Les attaques se multiplient en France contre l’Algérie, sur fond de crise diplomatique inédite entre les deux pays. Parallèlement, un autre son de cloche se fait entendre. Crise ou pas, les adeptes d’une relation apaisée défient la stigmatisation et les critiques et expriment leur sympathie au pays d’où est originaire une partie importante de la population française. La commémoration des 80 ans des massacres du 8 mai 1945 à Guelma, Kherrata et Sétif a été marquée, cette année, par l’organisation de cérémonies en France. De nombreuses initiatives ont été lancées par des parlementaires et des élus locaux malgré les critiques du courant extrémiste opposé à tout geste de reconnaissance des crimes de la colonisation.

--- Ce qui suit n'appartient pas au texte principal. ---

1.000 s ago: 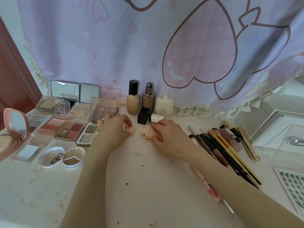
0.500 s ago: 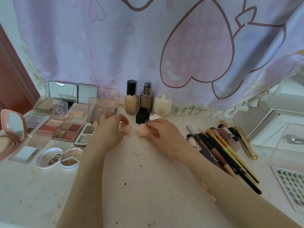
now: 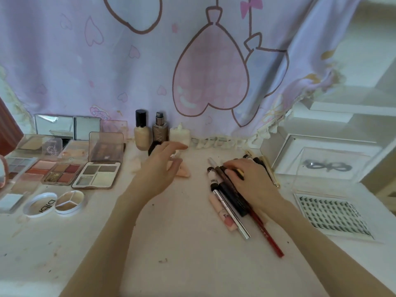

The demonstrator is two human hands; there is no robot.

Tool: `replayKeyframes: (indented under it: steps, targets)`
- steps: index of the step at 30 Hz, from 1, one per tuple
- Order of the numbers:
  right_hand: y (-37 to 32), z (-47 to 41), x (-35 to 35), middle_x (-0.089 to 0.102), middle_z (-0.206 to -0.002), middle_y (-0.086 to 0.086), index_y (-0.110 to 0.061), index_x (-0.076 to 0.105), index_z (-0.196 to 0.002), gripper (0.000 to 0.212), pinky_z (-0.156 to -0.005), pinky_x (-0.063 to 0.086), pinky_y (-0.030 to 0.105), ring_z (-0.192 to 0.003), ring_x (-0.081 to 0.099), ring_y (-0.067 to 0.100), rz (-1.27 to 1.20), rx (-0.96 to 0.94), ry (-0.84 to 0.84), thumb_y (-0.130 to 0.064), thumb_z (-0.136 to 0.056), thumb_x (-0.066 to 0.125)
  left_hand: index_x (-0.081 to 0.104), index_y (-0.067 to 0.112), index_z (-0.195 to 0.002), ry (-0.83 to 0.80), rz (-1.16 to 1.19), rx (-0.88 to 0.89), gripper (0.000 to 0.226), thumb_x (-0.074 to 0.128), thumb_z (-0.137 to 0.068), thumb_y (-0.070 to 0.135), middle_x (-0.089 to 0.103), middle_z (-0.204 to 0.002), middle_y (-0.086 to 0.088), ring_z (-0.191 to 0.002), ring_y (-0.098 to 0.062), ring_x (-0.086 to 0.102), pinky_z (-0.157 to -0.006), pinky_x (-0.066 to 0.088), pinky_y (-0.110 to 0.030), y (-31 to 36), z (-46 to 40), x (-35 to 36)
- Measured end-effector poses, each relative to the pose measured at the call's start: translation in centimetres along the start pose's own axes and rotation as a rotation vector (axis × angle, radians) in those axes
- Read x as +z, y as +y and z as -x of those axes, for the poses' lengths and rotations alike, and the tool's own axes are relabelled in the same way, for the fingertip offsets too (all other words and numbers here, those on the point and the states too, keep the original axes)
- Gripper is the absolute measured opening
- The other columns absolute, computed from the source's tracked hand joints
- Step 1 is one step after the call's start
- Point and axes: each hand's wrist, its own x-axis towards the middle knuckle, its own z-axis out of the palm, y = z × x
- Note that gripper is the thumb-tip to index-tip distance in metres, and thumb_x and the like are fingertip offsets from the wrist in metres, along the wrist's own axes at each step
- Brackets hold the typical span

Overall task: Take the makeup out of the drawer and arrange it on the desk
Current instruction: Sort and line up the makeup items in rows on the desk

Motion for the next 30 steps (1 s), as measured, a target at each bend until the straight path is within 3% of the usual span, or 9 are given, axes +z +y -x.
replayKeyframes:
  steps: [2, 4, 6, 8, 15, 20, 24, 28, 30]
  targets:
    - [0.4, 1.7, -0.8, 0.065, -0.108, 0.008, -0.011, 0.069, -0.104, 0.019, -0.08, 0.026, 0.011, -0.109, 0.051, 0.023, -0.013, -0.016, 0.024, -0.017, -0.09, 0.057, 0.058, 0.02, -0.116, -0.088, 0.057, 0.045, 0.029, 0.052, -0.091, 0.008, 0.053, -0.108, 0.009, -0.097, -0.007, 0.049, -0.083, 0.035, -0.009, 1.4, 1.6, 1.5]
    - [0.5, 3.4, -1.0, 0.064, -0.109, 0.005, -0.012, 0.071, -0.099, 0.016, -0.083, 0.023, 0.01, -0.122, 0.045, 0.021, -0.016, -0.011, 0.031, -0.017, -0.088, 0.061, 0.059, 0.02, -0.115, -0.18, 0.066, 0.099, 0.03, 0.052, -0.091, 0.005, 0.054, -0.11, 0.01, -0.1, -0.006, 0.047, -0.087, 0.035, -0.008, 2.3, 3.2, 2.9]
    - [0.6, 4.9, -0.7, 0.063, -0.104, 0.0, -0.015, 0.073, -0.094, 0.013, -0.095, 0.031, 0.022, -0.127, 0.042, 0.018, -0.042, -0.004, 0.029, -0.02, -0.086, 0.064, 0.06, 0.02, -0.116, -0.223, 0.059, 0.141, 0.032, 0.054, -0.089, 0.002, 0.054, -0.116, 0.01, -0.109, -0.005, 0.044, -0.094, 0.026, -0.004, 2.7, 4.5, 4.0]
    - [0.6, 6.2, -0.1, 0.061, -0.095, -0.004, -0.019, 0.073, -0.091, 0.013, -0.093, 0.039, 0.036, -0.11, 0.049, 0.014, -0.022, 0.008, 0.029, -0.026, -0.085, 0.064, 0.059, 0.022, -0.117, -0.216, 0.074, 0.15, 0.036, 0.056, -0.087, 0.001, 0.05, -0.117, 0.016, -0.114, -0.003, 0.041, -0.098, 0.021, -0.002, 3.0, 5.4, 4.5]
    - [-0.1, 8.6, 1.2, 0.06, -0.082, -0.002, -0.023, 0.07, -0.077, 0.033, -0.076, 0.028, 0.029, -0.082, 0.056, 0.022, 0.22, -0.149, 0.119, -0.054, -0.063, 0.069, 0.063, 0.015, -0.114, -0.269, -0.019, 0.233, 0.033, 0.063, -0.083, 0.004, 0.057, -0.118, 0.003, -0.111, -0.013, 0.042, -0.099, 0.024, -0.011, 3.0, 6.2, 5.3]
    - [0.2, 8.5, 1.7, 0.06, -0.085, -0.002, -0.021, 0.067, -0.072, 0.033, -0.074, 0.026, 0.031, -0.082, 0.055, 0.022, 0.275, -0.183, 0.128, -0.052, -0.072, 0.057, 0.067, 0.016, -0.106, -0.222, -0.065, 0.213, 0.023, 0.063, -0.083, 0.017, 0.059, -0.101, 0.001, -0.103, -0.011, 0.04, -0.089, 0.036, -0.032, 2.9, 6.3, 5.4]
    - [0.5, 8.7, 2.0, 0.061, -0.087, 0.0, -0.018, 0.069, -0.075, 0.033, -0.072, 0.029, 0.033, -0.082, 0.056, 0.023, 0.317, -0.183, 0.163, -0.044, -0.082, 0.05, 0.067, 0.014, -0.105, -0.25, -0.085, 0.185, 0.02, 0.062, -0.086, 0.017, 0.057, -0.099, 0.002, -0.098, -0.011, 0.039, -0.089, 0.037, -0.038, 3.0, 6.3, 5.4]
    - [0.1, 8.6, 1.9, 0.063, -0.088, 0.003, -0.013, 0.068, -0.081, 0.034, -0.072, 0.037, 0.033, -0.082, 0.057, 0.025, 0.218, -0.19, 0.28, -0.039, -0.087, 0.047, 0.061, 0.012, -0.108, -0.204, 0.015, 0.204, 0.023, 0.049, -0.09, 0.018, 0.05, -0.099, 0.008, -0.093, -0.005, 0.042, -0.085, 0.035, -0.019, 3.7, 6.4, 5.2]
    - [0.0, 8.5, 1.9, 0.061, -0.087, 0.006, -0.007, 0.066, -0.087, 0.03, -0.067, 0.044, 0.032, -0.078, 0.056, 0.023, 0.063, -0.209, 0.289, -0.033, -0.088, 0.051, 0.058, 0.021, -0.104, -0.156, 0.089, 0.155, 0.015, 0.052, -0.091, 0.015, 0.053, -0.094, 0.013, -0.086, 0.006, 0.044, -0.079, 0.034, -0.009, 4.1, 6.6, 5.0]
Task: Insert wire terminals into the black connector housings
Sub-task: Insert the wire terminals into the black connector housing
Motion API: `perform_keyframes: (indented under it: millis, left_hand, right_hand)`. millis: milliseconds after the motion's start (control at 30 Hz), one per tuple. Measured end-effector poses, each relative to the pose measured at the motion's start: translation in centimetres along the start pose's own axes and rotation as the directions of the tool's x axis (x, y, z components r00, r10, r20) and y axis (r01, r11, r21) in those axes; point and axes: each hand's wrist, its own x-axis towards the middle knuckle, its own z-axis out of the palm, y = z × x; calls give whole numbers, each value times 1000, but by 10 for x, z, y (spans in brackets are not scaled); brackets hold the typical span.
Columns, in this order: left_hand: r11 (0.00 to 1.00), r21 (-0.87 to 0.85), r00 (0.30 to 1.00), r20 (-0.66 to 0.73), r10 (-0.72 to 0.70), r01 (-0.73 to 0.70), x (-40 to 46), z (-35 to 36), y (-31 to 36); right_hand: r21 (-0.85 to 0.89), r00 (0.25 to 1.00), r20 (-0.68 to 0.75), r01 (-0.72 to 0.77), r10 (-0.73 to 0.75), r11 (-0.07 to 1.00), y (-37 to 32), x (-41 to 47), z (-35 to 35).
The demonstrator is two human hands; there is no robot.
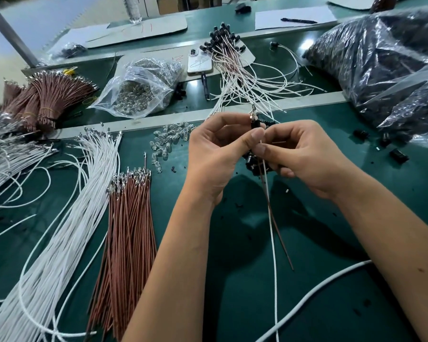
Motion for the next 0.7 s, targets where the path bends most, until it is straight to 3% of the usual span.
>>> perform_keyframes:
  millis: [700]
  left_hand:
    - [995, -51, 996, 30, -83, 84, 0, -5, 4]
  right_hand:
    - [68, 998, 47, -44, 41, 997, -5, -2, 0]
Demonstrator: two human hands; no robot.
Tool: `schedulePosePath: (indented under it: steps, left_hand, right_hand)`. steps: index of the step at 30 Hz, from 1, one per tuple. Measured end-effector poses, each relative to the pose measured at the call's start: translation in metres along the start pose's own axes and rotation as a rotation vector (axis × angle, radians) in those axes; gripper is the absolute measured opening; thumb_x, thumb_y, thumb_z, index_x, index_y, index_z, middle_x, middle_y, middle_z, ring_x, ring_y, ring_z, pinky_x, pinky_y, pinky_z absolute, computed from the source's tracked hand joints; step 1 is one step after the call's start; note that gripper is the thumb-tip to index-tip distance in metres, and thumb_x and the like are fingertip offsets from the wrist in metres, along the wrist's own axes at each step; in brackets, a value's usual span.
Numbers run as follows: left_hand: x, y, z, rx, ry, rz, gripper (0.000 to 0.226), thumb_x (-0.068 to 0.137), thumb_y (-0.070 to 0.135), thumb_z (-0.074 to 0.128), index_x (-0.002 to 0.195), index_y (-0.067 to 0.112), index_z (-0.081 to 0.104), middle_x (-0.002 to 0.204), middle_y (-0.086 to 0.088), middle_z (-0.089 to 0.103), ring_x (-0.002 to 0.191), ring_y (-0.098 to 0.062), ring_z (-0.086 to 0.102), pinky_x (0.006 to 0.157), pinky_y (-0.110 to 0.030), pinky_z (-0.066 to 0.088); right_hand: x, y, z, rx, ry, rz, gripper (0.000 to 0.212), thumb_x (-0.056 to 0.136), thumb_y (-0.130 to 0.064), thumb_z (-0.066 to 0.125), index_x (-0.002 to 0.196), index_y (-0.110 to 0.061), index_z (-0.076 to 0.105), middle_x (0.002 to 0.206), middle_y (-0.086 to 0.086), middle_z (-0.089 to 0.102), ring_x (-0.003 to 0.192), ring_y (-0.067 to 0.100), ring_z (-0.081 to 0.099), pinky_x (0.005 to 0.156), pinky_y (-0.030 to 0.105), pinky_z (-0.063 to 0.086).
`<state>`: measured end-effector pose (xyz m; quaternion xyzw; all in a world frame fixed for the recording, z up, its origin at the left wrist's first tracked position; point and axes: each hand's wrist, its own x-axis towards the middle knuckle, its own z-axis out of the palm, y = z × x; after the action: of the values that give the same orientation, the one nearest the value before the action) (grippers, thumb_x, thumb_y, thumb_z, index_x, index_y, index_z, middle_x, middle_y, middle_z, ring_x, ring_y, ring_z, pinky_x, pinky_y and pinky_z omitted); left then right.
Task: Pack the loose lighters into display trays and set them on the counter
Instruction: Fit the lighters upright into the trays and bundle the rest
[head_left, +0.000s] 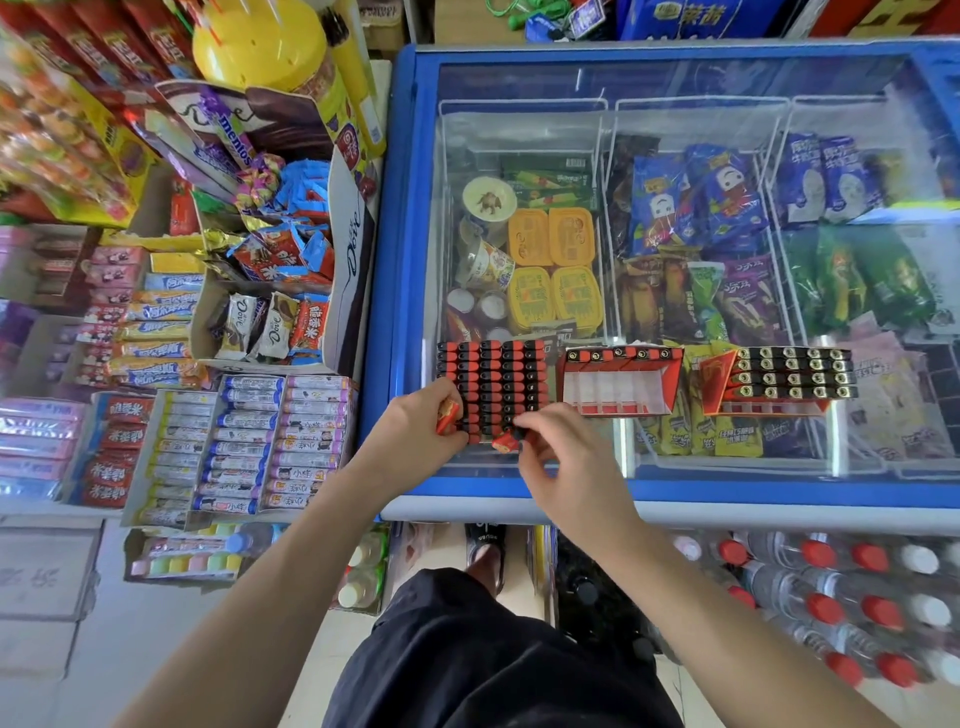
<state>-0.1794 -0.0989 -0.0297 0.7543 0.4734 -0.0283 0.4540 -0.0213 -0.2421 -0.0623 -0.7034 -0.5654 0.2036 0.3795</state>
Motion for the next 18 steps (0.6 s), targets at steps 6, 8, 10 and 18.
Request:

Un groupe d’élus a prévu une cérémonie de dépôt d’une gerbe de fleurs au Mont Valérien, à Paris, pour rendre hommage aux victimes de ces massacres. Sollicité pour parrainer l’événement, le président Emmanuel Macron n’a pas répondu. La cérémonie a finalement été annulée mais la tentative de la tenir est déjà révélatrice que quelque chose est en train de bouger dans la classe politique française vis-à-vis de la question mémorielle.
À Marseille, le maire socialiste Benoît Payan a maintenu une cérémonie destinée à commémorer ces événements douloureux malgré les vives critiques de l’opposition qui l’accuse de vouloir “réécrire l’histoire”. Alors qu’une cérémonie officielle est prévue par le préfet dans la matinée en souvenir de la victoire sur l’Allemagne nazie pendant la Seconde guerre mondiale, Payan a programmé, à proximité, un hommage aux victimes de “l’autre 8 mai”, dans l’après-midi de ce jeudi 8 mai. Pour la mairie, cette action s’inscrit dans le cadre de sa démarche de “mémoire partagée et de dialogue entre les peuples”. Symboliquement, la plaque commémorative des massacres, inaugurée en juin 2024 et saccagée quelques jours plus tard, sera restaurée à la place Léon Blum, dans la cité phocéenne.
Boualem Sansal, 8 mai : quand les amis français de l’Algérie bravent les critiques
Mercredi, une délégation de 12 députés et sénateurs français s’est rendue en Algérie. Au programme de la visite, la participation à une marche commémorative ce jeudi à Sétif. “Nous y allons dans une démarche de reconnaissance, de main tendue. Je pense qu’il est venu le temps où la France doit aussi pouvoir regarder son passé en face« , a expliqué la député écologiste d’origine algérienne Sabrina Sebaihi.
Lundi 5 mai, ce sont 70 députés de l’Assemblée nationale française qui ont déposé une proposition de résolution visant à reconnaître et condamner les massacres du 8 mai 1945. “La République française, fidèle à ses valeurs de vérité et de justice, se doit de reconnaître solennellement et officiellement que ces actes constituent un crime d’État perpétré contre une population civile désarmée, en contradiction flagrante avec les principes qu’elle proclame défendre”, ont-ils écrit.
Un autre événement qui a coïncidé avec la commémoration des évènements du 8 mai confirme qu’une partie de la classe politique française assume pleinement ses positions et ne se laisse pas intimider par la droite dure et l’extrême-droite quand il s’agit de l’Algérie. Il s’agit du vote d’une résolution demandant la libération de l’écrivain franco-algérien Boualem Sansal, condamné en Algérie à 5 ans de prison ferme pour atteinte à l’intégrité du territoire national.
Malgré l’acharnement du courant extrémiste, des élus de gauche ont dit non à “l’instrumentation” de cette affaire pour pousser davantage les deux pays vers la rupture. La résolution a été adoptée avec 307 voix. Néanmoins, 28 députés de la France Insoumise (LFI) ont voté contre, les élus communistes se sont abstenus et les socialistes ont émis des réserves.
Cette résolution est un moyen d’”instrumentaliser Boualem Sansal » et de « régler des comptes avec l’Algérie« , a accusé en plénière le député Éric Coquerel. Parmi les opposants au texte figurent des élus qui ne se sont pas non plus laissé intimider ces derniers mois par le discours ambiant sur la Palestine, comme Mathilde Panot, Louis Boyard, Manuel Bompard et David Guiraud.